Try it
Please output, without any change, the lines of the material below from the very first through the one with "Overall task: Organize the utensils".
[The data Boundary: Start]
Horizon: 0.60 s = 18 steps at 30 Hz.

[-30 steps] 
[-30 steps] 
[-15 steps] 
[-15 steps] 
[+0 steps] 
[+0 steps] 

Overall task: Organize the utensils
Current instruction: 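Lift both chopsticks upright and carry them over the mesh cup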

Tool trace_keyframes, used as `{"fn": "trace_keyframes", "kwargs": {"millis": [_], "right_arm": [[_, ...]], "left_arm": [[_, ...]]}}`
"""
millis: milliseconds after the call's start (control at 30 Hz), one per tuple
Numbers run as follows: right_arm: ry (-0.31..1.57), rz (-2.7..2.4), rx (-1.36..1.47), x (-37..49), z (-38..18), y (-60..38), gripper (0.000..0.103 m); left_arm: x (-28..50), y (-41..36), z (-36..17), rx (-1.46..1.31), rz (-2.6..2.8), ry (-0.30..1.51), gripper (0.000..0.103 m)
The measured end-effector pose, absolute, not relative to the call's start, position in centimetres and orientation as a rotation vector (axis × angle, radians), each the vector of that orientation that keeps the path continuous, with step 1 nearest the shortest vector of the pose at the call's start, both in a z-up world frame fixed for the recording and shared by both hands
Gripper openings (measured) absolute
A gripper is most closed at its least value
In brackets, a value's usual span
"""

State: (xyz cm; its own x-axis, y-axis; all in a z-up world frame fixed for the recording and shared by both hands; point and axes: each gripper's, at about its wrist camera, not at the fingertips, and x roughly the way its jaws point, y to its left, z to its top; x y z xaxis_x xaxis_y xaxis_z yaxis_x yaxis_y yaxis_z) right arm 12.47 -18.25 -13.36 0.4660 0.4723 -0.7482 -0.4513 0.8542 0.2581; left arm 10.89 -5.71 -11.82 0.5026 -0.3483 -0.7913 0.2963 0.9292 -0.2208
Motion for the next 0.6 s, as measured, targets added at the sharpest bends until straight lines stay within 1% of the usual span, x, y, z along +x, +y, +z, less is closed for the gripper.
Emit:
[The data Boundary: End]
Task solution
Horizon: 0.60 s = 18 steps at 30 Hz.

[-30 steps] 
[-30 steps] 
[-15 steps] 
[-15 steps] 
[+0 steps] 
[+0 steps] 

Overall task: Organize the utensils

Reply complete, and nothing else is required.